▶ [WHAT YOU SHOULD DO] What's wanted here is the full listing below, repeated exactly, with no images in it.
******************************
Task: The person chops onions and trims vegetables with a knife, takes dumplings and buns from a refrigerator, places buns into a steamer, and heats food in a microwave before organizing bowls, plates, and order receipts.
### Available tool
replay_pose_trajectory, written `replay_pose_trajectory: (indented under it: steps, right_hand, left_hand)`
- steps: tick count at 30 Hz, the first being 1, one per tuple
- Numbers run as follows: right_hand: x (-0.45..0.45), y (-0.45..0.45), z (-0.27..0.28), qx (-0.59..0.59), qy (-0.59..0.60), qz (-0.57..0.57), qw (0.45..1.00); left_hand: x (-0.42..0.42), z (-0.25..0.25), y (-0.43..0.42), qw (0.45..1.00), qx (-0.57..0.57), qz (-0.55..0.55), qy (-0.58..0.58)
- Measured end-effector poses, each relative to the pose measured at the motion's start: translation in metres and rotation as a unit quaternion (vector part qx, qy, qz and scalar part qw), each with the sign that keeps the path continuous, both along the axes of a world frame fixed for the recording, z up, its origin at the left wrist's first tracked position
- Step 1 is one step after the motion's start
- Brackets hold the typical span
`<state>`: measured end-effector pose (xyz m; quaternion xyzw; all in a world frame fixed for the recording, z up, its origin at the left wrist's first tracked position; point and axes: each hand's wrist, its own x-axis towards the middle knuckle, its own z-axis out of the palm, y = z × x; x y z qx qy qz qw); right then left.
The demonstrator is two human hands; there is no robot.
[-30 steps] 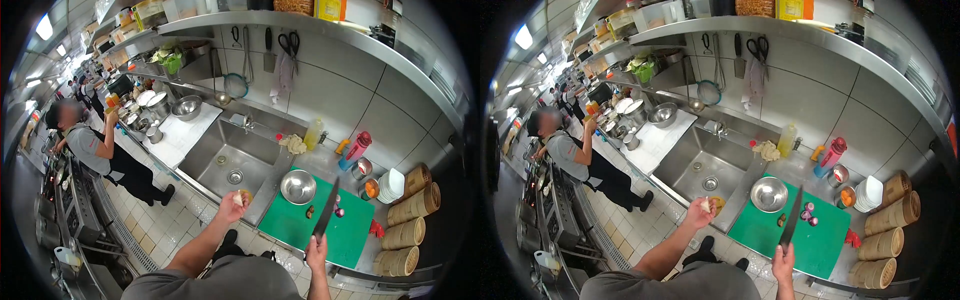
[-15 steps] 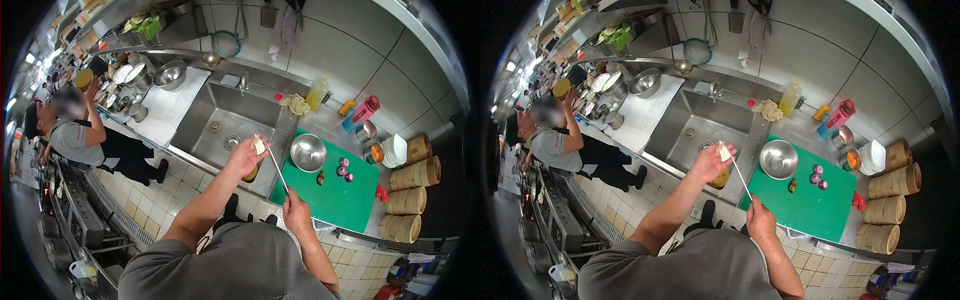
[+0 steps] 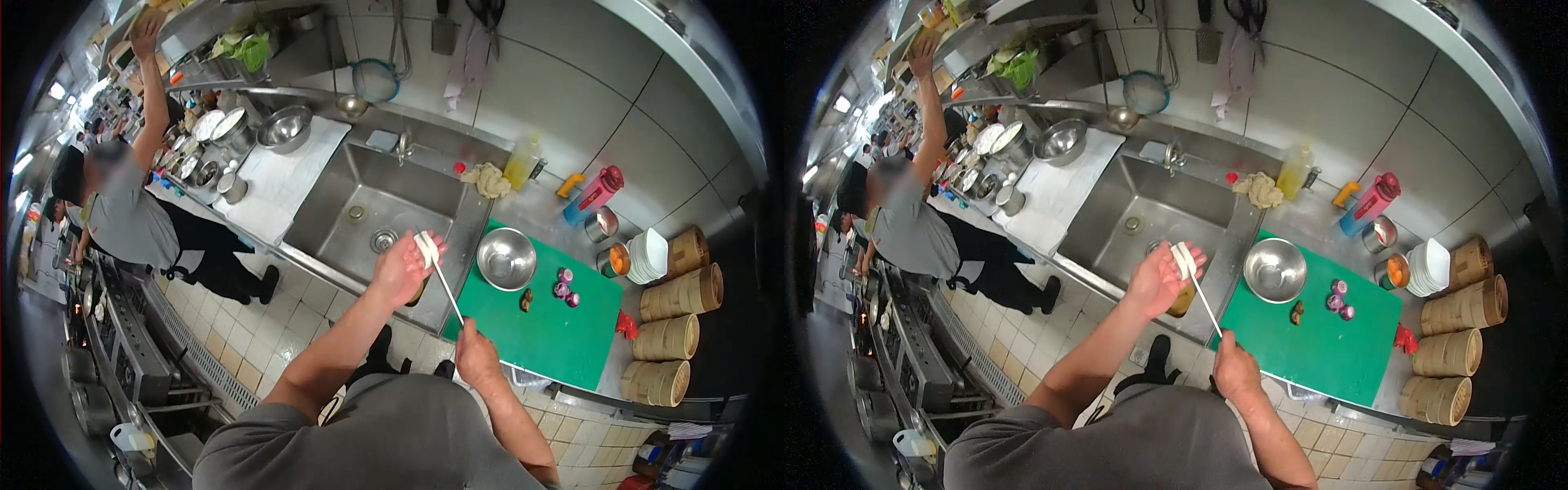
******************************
▶ [WRITTEN REPLY]
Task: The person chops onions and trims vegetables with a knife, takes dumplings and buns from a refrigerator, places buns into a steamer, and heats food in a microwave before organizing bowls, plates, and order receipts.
### Available tool
replay_pose_trajectory, written `replay_pose_trajectory: (indented under it: steps, right_hand, left_hand)`
- steps: tick count at 30 Hz, the first being 1, one per tuple
- Numbers run as follows: right_hand: x (-0.45..0.45), y (-0.45..0.45), z (-0.27..0.28), qx (-0.59..0.59), qy (-0.59..0.60), qz (-0.57..0.57), qw (0.45..1.00); left_hand: x (-0.42..0.42), z (-0.25..0.25), y (-0.43..0.42), qw (0.45..1.00), qx (-0.57..0.57), qz (-0.55..0.55), qy (-0.58..0.58)
- Measured end-effector poses, each relative to the pose measured at the motion's start: translation in metres and rotation as a unit quaternion (vector part qx, qy, qz and scalar part qw), each with the sign that keeps the path continuous, both along the axes of a world frame fixed for the recording, z up, its origin at the left wrist's first tracked position
- Step 1 is one step after the motion's start
- Brackets hold the typical span
`<state>`: measured end-effector pose (xyz m; quaternion xyzw; all in a world frame fixed for the recording, z up, its origin at the left wrist's first tracked position; point and axes: each hand's wrist, its own x-axis towards the middle knuckle, its own z-axis out of the palm, y = z × x; x y z qx qy qz qw); right then left.
The demonstrator is two human hands; there is no robot.
[-30 steps] 
[-15 steps] 
[+0 steps] 

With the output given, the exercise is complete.